Principaux résultats

Sur l’ensemble de la cohorte EPIC, 10.979 cas de cancer du sein ont été nouvellement diagnostiqués au cours des 15 années de suivi, versus3.339 cas au cours des 20,3 années de suivi pour la cohorte NLCS. Les femmes de la cohorte NLCS étaient plus âgées que celles de la cohorte EPIC (61 ans versus 50 ans). Les caractéristiques des participantes de l’étude EPIC étaient semblables à l’inclusion entre celles qui ont développé un cancer du sein et les autres. 

Six aliments et nutriments ont pu être associés au risque de cancer du sein.

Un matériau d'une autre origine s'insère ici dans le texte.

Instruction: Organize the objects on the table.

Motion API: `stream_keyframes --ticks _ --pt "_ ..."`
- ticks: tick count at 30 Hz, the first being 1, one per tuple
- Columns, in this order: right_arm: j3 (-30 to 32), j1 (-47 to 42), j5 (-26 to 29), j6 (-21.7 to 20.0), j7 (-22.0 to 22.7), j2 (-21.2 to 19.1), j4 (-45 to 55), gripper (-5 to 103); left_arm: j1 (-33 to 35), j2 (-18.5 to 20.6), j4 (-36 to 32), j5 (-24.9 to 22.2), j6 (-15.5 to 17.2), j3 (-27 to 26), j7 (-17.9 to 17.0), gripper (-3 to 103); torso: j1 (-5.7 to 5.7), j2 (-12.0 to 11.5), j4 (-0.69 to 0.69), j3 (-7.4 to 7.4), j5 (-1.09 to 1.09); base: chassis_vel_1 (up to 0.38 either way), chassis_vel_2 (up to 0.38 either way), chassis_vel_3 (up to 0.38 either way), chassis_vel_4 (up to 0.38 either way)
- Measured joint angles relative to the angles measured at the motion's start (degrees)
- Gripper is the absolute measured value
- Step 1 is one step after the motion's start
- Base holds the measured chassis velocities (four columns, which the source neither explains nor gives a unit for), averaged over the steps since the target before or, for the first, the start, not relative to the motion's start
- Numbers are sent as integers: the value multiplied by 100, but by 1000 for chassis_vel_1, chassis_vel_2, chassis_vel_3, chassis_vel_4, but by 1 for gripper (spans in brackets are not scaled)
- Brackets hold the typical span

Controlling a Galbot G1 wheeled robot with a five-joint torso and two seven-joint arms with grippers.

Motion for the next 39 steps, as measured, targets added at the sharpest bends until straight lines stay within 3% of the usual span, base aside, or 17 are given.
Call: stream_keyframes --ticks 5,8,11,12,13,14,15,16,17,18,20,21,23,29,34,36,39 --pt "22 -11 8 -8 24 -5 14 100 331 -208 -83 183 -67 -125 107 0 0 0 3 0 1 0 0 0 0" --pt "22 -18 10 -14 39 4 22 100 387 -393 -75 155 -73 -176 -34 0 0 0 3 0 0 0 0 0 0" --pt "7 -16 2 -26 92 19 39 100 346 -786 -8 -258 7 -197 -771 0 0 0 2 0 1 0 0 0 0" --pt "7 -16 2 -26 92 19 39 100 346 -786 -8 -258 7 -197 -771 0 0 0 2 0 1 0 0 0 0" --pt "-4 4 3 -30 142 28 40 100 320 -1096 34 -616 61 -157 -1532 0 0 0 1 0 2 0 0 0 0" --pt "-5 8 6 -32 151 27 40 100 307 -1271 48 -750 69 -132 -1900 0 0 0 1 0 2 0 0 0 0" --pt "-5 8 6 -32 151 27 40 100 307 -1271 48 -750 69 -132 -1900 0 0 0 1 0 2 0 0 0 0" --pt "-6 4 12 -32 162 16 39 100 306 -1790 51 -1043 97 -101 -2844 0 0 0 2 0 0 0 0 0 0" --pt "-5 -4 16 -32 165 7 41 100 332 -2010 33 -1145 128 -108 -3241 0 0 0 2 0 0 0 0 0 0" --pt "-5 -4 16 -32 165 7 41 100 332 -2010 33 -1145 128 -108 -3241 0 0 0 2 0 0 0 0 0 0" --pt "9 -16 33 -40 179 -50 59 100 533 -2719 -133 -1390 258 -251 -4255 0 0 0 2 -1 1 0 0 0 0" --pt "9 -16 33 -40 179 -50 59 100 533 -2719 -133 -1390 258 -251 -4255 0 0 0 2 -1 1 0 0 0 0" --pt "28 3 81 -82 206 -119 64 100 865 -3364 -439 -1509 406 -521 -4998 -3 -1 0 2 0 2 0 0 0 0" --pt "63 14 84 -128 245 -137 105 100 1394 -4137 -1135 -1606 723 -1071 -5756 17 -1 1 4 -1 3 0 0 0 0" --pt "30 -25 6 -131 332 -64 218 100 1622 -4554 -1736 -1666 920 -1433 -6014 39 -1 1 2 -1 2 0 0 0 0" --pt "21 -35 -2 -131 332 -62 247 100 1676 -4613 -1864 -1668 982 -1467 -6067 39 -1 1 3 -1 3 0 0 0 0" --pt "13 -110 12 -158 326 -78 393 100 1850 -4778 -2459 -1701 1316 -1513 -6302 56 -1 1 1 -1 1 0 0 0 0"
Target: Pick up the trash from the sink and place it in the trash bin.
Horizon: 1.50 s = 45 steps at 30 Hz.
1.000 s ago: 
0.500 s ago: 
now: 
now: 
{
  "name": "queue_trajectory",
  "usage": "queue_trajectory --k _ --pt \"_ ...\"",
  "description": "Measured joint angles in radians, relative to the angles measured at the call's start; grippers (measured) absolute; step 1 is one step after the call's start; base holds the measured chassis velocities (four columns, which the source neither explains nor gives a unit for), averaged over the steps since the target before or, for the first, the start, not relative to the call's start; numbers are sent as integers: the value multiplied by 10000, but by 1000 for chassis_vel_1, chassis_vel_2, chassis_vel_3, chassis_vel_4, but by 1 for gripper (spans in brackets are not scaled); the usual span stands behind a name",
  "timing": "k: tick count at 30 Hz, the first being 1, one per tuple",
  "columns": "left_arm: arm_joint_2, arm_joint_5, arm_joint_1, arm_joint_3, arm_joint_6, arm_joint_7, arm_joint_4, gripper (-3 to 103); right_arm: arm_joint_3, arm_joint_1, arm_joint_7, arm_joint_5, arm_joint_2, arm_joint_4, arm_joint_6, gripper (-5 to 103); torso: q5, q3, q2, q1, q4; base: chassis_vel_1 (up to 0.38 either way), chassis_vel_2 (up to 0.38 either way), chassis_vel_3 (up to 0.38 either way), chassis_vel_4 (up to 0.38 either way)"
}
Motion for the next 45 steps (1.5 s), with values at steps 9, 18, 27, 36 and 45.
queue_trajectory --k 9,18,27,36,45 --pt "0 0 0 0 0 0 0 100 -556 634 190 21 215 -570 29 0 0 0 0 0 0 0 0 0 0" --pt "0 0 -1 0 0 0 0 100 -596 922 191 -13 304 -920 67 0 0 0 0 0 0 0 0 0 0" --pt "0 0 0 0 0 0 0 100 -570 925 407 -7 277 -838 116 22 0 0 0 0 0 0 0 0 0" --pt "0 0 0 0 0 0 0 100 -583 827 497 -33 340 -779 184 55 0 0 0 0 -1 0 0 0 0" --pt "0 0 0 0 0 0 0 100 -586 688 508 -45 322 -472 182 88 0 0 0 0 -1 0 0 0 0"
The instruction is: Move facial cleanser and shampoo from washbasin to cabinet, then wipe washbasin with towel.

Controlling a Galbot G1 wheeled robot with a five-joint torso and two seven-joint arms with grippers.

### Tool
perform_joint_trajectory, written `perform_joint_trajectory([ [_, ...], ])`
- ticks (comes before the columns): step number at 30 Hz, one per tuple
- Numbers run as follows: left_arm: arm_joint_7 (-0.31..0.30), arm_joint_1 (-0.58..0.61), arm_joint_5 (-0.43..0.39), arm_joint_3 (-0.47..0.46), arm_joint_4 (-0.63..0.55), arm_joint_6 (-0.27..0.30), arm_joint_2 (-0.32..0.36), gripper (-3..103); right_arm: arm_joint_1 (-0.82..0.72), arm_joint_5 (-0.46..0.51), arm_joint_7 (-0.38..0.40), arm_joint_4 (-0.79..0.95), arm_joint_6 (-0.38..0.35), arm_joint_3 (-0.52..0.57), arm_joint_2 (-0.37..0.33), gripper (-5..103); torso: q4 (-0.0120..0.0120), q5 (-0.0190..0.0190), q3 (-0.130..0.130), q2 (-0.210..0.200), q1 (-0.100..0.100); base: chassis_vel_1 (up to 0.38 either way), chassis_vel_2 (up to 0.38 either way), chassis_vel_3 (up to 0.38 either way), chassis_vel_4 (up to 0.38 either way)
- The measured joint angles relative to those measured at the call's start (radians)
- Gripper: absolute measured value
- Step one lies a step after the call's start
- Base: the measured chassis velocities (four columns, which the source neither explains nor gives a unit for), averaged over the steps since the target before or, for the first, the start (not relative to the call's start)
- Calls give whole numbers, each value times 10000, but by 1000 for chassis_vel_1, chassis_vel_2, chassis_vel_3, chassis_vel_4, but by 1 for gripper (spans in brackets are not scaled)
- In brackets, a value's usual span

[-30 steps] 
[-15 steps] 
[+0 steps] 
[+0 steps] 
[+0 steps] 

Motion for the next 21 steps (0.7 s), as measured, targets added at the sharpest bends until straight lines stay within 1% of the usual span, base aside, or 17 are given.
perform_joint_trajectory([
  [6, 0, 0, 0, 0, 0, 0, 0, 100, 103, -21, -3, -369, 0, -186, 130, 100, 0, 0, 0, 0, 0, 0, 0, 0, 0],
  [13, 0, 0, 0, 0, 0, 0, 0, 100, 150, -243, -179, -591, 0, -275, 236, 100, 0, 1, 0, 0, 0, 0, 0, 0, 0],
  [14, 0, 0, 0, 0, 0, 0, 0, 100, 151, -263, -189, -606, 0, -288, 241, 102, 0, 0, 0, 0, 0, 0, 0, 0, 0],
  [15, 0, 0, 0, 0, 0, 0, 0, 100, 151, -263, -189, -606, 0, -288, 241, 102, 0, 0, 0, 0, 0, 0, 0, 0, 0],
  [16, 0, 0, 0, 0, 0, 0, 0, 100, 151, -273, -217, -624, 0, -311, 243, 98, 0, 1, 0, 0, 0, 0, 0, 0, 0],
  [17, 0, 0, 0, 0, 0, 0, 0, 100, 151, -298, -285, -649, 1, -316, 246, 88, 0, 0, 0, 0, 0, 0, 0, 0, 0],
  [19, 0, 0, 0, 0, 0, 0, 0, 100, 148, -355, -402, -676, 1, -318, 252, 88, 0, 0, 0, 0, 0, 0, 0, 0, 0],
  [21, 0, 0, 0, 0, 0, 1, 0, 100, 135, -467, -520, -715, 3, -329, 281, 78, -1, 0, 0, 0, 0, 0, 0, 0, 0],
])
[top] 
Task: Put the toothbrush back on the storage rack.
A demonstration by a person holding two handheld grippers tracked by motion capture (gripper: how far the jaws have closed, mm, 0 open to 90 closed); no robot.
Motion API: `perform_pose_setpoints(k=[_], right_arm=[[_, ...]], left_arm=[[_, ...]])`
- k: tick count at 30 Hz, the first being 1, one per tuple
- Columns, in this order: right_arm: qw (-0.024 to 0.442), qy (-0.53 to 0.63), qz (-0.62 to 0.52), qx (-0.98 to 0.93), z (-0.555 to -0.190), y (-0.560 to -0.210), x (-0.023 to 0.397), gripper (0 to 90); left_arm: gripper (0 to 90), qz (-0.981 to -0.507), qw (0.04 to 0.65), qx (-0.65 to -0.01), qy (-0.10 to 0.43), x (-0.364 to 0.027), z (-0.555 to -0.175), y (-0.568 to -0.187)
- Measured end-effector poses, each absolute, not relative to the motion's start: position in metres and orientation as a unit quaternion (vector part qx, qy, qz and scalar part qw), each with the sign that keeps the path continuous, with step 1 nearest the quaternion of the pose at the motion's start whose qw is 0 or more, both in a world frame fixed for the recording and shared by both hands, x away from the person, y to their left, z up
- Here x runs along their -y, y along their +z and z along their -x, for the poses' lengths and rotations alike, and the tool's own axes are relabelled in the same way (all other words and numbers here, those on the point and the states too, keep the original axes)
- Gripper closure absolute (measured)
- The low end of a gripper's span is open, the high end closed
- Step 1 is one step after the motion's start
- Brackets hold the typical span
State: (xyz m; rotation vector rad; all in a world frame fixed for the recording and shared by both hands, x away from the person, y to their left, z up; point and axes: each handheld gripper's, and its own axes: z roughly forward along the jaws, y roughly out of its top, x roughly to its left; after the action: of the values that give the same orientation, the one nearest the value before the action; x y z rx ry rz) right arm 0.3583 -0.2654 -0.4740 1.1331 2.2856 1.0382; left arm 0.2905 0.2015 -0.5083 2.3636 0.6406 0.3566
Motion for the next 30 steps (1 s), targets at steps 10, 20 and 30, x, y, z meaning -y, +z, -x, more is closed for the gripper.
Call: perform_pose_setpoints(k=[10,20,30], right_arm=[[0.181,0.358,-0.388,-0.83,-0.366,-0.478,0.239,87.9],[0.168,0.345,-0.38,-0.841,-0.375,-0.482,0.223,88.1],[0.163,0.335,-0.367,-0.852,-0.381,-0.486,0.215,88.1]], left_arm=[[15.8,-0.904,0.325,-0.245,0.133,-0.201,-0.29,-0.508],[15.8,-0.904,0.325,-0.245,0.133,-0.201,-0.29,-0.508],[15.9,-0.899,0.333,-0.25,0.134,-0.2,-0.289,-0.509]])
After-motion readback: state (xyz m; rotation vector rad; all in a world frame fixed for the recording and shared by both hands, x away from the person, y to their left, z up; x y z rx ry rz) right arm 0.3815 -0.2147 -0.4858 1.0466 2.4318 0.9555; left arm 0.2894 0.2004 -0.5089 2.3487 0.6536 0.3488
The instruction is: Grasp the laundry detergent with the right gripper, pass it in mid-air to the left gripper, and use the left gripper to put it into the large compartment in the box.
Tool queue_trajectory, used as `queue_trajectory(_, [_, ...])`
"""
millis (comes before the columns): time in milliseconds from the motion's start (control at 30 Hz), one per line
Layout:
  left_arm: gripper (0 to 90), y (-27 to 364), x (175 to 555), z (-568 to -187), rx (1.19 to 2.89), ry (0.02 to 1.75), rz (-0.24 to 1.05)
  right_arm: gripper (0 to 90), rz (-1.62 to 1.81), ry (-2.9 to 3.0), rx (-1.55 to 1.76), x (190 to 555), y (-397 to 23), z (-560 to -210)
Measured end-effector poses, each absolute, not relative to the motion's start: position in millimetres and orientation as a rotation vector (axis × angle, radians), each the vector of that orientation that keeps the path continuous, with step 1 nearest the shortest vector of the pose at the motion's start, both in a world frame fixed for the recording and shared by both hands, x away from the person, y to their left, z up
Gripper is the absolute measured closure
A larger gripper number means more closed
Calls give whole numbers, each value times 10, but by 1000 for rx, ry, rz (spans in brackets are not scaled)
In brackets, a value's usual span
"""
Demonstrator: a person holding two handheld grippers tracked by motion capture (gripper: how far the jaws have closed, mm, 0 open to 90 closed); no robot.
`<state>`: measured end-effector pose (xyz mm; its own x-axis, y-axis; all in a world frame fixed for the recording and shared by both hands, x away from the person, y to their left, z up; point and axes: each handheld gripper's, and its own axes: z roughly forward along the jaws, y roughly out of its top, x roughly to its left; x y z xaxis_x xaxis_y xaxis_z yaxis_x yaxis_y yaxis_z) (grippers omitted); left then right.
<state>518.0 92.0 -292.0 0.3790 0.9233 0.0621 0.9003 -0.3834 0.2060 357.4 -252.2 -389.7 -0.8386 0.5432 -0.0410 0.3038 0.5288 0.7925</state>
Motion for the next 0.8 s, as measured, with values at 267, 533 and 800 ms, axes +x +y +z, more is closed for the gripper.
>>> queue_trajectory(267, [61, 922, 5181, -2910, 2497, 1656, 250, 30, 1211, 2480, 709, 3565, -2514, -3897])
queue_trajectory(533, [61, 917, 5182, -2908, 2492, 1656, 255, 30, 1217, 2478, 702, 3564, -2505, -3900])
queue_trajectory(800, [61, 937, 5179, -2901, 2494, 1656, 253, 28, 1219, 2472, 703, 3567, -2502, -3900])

  • L’alcool/bière-cidre/vin : chaque augmentation d’une déviation standard de la consommation d’alcool, de bière-cidre ou de vin a été respectivement associée à une augmentation de 5%, 5% et 4% du risque de cancer du sein.
  • Fibres, pomme/poire, glucides : toute augmentation d’une déviation standard de la consommation de ces aliments/nutriments a été associée à la diminution similaire pour chacune de ces catégories, de 4% du risque de cancer du sein.
  • En dehors de la bière-cidre, les associations mises en évidence ci-dessus ont été confirmées dans la cohorte NLCS avec une amplitude similaire.

Hypothèse physiopathologique

Les auteurs évoquent que l’apport en fibres pourrait diminuer les taux d’œstrogènes circulants en réduisant la réabsorption intestinale et en favorisant l’excrétion fécale de ces molécules. Par ailleurs, il a été démontré que l’alcool augmentait les concentrations d’œstrogènes circulants, ce qui pourrait partiellement expliquer le mécanisme en jeu. D’autres hypothèses sont cependant évoquées : effet de l’alcool sur les folates, la production d’acétaldéhyde, le stress oxydatif, ou les modifications épigénétiques. 

Principales limitations

Ces données sont basées sur une seule évaluation des apports alimentaires.